Vi un haz de luz sobre un cadáver caricaturesco sumergido en agua turbia. Sentí el dolor que me había aniquilado cuando me di cuenta de que las formas borrosas que tenía ante mí eran una cabeza quemada sin rostro y con algunos mechones de pelo gris. Me senté en la cocina a beber el té caliente que me había preparado el senador Frank Lord. Estaba agotada, la cabeza me daba vueltas y las náuseas ya me habían hecho correr al baño dos veces. Me sentía humillada, porque lo que más temía era perder el control y ya lo había perdido. «Tengo que quitar unas hojas del jardín», le dije estúpidamente a mi viejo amigo. «Estamos a 6 de diciembre y parece octubre. Mira qué grandes están las bellotas. ¿Te has fijado, Frank? Parece significar que en- verno hará frío, pero hasta ahora ni siquiera parece que vaya a llegar. ¿Tienen bellotas, en Washington?» “Sí”, respondió. «En los dos o tres árboles que quedan». «¿Son grandes? Las bellotas, quiero decir». «Lo investigaré, Kay». Me cubrí la cara con las manos y rompí a sollozar.

Frank Lord se levantó y se acercó a mí. Los dos éramos de Miami y habíamos ido al colegio en la misma archidiócesis, aunque yo sólo había estado en el instituto St. Brendan un año y mucho después que él. Sin embargo, el hecho de que nuestros caminos se hubieran cruzado tanto tiempo antes era una señal de lo que estaba por venir. En la época en que él era fiscal del distrito y yo trabajaba en el Instituto Forense del condado de Dade, me llamaba a menudo para testificar ante los tribunales. Cuando había sido elegido senador y luego nombrado presidente del Comité Judicial y yo me había convertido en director del Instituto de Medicina Forense de Virginia, me había involucrado en su programa de lucha contra el crimen. El día anterior me había llamado para decirme que quería visitarme para entregarme algo importante; me había quedado de piedra, había dormido mal toda la noche, y cuando había entrado en la cocina y sacado el sobre blanco y sencillo del bolsillo de su traje, me había sentido morir.
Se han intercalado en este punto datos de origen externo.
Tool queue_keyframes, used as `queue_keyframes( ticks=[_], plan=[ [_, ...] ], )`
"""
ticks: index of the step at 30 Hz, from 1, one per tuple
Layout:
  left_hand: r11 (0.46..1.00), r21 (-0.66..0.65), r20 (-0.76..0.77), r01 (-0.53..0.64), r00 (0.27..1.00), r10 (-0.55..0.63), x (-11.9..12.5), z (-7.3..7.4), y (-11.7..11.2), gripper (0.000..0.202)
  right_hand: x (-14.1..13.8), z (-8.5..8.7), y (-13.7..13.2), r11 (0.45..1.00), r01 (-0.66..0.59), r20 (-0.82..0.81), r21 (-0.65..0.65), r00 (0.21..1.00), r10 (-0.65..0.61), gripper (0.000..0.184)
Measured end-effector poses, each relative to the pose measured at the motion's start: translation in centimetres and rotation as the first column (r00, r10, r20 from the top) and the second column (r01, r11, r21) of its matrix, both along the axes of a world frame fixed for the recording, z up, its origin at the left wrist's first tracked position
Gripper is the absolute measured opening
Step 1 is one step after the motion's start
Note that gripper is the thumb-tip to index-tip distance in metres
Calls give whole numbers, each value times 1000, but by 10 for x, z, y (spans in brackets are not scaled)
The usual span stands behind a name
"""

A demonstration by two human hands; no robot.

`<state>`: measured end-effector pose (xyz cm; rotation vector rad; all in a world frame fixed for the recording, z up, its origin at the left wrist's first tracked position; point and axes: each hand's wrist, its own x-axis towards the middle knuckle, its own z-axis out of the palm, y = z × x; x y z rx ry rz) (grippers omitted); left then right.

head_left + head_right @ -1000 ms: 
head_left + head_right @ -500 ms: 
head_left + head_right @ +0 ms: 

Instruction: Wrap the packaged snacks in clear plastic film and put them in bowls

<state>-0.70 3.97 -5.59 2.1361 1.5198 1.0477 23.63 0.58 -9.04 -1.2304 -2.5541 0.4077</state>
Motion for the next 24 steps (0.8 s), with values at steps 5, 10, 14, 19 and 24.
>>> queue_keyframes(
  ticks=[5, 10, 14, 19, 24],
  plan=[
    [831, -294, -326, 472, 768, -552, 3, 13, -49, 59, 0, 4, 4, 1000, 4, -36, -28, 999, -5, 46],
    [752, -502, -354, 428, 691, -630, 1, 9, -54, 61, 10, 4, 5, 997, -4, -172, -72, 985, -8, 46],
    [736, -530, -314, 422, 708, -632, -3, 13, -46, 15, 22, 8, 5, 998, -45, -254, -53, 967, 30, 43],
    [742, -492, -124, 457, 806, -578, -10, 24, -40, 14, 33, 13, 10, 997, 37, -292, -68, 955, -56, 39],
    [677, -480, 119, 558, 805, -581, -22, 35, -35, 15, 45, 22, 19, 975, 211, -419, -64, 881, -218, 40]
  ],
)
En retrospectiva, era más que razonable que Benton hubiera depositado su confianza en él. Sabía que Lord me quería y que nunca me abandonaría. Era típico de Benton disponerlo todo para que fuera como él quería, incluso sin su intervención, como también era típico de él predecir exactamente lo que yo haría y cómo me comportaría tras su muerte. «Kay», dijo Lord a mis espaldas mientras lloraba, »me doy cuenta de que esto es difícil y desearía poder ayudarte.

Creo que prometerle esto a Benton ha sido una de las tareas más difíciles que he asumido. Esperaba que nunca ocurriera. En cambio, ocurrió y estoy aquí para ayudarte». Guardó silencio un momento y luego añadió: «Nadie me había pedido nunca algo así, a pesar de que se me hacen todo tipo de peticiones continuamente.» «Benton no era como los demás», señalé en un susurro, tratando de calmarme. «Y tú lo sabes, Frank. Lo sabes muy bien».

Frank Lord era apuesto y tenía el porte propio de un hombre de su importancia. Canoso de pelo, tenía los ojos muy azules, era alto, delgado, vestía trajes oscuros con corbatas de colores vivos y nunca salía sin gemelos, reloj de bolsillo y alfiler de corbata. Me levanté de la silla y respiré hondo. Luego cogí unas toallitas de papel, me soné la nariz y me limpié los ojos. «Ha sido muy amable por venir», le dije. «¿Qué más puedo hacer por usted?», preguntó con una sonrisa triste. «Ya ha hecho demasiado: debe de haber trastocado todos sus planes.